### Work required
What you need to produce is the complete listing, repeated exactly.

* * *

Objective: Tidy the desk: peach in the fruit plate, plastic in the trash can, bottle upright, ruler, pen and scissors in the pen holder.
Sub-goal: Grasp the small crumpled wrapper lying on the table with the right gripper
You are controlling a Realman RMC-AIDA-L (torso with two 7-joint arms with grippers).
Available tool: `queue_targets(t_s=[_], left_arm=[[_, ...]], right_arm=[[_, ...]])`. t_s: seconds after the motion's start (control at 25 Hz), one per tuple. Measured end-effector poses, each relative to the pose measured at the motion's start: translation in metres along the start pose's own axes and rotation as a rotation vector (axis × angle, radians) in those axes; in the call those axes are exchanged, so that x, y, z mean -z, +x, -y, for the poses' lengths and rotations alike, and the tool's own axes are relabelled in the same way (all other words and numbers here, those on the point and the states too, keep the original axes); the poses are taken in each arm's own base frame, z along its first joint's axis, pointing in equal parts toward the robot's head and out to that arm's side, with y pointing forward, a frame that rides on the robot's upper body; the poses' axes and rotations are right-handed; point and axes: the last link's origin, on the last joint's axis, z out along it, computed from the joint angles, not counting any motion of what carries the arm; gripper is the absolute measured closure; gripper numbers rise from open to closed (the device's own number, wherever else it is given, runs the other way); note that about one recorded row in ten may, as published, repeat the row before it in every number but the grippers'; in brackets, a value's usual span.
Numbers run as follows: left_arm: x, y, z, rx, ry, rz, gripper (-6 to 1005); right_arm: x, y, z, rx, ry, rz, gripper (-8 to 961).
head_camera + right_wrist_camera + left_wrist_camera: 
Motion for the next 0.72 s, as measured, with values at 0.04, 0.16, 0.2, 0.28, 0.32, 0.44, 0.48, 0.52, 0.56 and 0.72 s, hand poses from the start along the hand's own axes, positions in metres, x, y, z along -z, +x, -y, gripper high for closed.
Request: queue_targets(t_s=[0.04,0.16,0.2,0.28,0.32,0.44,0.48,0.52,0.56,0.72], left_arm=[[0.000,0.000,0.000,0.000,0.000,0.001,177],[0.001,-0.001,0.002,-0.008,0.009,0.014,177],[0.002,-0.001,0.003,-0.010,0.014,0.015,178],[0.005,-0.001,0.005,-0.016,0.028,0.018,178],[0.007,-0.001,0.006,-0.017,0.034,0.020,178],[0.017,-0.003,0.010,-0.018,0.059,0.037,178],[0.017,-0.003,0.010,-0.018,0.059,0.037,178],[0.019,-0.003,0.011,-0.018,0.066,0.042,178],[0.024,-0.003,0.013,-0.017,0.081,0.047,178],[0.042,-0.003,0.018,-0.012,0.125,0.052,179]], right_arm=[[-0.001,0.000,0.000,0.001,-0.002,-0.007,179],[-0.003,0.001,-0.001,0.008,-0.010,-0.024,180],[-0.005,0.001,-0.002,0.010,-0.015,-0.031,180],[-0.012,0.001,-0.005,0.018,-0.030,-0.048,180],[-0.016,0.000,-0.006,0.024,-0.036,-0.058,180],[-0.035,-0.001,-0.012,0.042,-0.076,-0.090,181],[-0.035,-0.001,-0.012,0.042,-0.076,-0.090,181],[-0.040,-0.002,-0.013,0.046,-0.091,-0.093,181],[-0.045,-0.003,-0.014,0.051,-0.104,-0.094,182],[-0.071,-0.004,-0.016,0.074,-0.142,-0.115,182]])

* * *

### Written solution
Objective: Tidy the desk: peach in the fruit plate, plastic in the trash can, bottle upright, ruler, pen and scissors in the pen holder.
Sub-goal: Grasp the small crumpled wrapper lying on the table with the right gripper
You are controlling a Realman RMC-AIDA-L (torso with two 7-joint arms with grippers).
Available tool: `queue_targets(t_s=[_], left_arm=[[_, ...]], right_arm=[[_, ...]])`. t_s: seconds after the motion's start (control at 25 Hz), one per tuple. Measured end-effector poses, each relative to the pose measured at the motion's start: translation in metres along the start pose's own axes and rotation as a rotation vector (axis × angle, radians) in those axes; in the call those axes are exchanged, so that x, y, z mean -z, +x, -y, for the poses' lengths and rotations alike, and the tool's own axes are relabelled in the same way (all other words and numbers here, those on the point and the states too, keep the original axes); the poses are taken in each arm's own base frame, z along its first joint's axis, pointing in equal parts toward the robot's head and out to that arm's side, with y pointing forward, a frame that rides on the robot's upper body; the poses' axes and rotations are right-handed; point and axes: the last link's origin, on the last joint's axis, z out along it, computed from the joint angles, not counting any motion of what carries the arm; gripper is the absolute measured closure; gripper numbers rise from open to closed (the device's own number, wherever else it is given, runs the other way); note that about one recorded row in ten may, as published, repeat the row before it in every number but the grippers'; in brackets, a value's usual span.
Numbers run as follows: left_arm: x, y, z, rx, ry, rz, gripper (-6 to 1005); right_arm: x, y, z, rx, ry, rz, gripper (-8 to 961).
head_camera + right_wrist_camera + left_wrist_camera: 
Motion for the next 0.72 s, as measured, with values at 0.04, 0.16, 0.2, 0.28, 0.32, 0.44, 0.48, 0.52, 0.56 and 0.72 s, hand poses from the start along the hand's own axes, positions in metres, x, y, z along -z, +x, -y, gripper high for closed.
Request: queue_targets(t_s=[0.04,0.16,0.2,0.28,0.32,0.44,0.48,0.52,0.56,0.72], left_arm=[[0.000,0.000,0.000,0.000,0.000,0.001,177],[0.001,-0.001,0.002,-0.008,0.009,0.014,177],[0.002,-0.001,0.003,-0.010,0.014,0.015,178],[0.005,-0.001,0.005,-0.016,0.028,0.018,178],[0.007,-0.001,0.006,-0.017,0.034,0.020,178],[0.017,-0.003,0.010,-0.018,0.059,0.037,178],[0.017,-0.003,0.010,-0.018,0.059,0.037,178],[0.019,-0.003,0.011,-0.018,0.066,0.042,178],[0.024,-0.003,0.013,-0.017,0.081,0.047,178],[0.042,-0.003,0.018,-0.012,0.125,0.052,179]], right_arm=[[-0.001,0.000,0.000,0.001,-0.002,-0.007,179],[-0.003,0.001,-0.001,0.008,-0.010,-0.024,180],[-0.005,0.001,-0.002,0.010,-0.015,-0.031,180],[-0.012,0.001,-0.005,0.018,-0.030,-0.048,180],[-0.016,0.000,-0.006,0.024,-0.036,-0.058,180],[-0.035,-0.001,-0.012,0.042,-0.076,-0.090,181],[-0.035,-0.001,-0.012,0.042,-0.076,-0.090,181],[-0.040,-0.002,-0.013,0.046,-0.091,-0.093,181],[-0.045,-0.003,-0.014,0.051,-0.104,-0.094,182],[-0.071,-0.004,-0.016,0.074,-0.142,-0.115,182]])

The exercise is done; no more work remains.